■ INSTRUCTIONS FOR THE TASK: Return, from the listing that follows, each line containing the word "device".

■ DATA FOR REVIEW:
● ● ● ● ●
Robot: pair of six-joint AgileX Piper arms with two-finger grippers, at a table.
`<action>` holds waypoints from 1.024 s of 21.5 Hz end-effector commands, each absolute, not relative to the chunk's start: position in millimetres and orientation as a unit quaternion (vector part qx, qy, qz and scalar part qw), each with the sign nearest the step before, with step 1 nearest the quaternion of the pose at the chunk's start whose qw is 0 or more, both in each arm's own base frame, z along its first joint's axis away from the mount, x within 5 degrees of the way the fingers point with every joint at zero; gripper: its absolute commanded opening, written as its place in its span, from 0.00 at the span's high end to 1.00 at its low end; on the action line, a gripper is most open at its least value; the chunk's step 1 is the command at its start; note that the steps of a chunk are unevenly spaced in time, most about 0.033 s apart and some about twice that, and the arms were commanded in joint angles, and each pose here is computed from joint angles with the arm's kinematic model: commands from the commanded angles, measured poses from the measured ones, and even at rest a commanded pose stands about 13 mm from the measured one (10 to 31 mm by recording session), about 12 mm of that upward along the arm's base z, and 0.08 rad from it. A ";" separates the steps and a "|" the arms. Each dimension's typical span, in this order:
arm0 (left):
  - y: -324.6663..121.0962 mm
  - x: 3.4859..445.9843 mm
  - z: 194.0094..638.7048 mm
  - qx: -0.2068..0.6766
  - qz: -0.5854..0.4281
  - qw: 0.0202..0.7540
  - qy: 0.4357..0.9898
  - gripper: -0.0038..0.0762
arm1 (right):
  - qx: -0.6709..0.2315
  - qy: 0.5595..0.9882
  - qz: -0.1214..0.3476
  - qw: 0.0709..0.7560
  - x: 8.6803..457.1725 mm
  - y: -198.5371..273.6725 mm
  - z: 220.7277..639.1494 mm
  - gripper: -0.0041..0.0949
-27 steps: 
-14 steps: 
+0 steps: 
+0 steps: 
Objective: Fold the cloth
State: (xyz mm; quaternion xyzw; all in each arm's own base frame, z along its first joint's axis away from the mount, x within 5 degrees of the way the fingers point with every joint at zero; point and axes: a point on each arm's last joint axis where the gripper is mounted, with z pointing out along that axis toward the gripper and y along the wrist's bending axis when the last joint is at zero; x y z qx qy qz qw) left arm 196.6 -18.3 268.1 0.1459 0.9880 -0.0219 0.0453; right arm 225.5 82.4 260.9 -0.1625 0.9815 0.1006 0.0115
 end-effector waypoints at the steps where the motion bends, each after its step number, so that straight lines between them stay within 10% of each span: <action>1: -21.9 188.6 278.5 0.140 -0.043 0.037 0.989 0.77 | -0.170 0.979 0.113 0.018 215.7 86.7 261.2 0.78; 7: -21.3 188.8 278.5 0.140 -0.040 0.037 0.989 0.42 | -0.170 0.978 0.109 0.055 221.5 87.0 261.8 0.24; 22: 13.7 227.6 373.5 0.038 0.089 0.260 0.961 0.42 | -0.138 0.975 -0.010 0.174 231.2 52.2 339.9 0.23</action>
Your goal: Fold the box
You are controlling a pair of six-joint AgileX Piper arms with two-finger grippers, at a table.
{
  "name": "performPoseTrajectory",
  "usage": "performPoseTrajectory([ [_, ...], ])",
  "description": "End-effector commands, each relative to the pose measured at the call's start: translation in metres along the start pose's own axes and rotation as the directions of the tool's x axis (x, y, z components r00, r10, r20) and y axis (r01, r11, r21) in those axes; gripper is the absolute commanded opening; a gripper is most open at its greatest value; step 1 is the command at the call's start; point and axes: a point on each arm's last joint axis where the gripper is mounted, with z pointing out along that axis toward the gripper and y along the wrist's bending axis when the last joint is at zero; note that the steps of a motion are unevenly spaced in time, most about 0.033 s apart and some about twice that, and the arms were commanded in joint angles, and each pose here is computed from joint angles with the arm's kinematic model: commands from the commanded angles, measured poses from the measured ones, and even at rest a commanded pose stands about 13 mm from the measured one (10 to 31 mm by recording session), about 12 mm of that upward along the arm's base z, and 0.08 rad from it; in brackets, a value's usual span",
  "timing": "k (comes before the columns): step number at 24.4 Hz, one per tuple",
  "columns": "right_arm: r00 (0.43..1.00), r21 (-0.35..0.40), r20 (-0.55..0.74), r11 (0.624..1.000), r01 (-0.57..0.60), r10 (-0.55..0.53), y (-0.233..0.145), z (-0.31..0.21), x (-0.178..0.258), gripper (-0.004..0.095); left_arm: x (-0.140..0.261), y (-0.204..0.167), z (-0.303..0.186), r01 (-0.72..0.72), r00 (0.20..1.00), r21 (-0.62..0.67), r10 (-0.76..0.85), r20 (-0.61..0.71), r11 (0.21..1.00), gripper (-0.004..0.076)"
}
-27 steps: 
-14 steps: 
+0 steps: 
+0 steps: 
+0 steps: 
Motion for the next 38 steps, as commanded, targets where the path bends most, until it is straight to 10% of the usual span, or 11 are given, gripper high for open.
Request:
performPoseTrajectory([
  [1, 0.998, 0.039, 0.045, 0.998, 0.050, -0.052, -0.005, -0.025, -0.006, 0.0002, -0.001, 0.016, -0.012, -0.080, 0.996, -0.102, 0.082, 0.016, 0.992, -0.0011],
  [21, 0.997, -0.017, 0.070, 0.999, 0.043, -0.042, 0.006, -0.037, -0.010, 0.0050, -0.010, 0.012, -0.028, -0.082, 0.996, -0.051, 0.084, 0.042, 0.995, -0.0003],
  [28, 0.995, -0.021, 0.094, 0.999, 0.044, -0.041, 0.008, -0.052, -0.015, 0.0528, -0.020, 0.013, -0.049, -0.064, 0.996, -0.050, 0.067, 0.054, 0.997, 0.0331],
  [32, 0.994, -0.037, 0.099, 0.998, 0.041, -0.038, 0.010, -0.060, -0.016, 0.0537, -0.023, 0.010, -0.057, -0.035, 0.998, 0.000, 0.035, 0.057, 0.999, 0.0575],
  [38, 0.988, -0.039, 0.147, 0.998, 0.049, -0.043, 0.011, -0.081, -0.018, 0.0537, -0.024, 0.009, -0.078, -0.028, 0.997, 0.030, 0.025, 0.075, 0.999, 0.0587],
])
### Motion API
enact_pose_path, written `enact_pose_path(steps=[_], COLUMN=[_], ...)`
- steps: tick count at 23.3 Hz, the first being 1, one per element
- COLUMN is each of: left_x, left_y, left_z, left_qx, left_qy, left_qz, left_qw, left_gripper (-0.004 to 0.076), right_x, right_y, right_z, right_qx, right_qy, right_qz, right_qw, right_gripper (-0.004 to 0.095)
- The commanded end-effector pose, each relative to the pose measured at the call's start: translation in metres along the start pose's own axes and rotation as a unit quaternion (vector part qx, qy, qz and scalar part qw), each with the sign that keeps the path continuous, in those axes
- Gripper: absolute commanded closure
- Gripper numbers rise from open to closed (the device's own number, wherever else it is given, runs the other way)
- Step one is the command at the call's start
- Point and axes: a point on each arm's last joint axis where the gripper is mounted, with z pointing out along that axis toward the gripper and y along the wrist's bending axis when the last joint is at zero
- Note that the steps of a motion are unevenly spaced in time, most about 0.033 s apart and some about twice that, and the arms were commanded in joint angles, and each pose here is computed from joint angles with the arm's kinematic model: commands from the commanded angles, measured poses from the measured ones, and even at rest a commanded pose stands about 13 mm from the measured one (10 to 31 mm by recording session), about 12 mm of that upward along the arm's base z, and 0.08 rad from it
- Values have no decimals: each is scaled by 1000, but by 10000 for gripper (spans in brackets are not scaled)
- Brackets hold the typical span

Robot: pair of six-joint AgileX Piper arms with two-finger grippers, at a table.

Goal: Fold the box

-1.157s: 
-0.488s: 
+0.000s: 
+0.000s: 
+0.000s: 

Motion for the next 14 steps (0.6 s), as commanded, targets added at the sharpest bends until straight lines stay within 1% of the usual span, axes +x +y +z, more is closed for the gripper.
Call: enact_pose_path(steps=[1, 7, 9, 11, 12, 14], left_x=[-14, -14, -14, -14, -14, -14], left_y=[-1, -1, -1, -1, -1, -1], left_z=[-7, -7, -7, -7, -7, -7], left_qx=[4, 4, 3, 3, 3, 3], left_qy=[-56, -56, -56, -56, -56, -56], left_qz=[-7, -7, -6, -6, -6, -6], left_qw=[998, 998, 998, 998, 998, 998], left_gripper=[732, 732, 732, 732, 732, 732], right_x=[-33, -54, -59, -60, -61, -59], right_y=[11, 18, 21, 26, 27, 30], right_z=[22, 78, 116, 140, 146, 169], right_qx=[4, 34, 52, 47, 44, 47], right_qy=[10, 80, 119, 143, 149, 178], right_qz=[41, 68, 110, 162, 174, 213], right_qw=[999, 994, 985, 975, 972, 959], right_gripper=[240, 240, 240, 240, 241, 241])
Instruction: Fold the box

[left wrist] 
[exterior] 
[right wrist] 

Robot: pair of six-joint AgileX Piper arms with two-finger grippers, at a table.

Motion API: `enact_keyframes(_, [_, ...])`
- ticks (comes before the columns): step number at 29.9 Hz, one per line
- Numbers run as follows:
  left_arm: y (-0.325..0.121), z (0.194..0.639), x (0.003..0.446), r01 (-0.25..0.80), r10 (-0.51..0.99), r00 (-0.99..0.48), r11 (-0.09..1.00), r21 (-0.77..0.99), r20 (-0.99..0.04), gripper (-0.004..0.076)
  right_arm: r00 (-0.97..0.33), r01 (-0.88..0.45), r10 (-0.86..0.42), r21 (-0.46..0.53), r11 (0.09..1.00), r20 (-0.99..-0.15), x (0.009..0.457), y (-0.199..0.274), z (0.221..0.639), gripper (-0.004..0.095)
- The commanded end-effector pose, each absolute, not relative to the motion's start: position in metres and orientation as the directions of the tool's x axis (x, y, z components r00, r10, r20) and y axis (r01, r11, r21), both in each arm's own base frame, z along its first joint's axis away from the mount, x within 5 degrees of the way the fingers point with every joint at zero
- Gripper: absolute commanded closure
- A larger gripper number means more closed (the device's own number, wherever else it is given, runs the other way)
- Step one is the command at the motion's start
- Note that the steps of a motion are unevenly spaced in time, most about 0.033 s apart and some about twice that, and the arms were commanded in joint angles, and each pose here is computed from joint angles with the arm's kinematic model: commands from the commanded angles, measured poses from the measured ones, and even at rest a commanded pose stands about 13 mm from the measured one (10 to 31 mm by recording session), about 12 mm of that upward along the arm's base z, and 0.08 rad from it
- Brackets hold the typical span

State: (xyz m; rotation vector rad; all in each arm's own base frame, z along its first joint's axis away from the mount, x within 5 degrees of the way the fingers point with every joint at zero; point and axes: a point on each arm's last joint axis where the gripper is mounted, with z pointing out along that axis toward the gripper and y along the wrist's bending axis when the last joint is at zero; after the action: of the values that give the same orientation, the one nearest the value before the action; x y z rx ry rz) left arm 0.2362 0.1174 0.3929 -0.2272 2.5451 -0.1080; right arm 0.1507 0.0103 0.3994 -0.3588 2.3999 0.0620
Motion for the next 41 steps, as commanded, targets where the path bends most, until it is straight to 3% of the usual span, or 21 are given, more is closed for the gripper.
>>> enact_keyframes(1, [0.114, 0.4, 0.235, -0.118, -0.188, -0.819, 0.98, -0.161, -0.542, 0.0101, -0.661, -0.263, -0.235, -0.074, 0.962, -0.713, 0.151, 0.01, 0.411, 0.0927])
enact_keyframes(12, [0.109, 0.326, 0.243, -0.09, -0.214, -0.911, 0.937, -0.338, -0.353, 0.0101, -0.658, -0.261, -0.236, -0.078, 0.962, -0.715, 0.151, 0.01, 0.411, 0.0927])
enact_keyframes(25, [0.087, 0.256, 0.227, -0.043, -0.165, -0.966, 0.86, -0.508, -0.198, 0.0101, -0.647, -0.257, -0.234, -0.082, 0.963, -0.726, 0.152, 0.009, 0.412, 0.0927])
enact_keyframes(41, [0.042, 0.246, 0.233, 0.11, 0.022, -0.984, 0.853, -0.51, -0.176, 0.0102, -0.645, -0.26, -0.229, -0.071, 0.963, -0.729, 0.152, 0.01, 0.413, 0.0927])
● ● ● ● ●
■ EXPECTED ANSWER:
- Gripper numbers rise from open to closed (the device's own number, wherever else it is given, runs the other way)
- A larger gripper number means more closed (the device's own number, wherever else it is given, runs the other way)

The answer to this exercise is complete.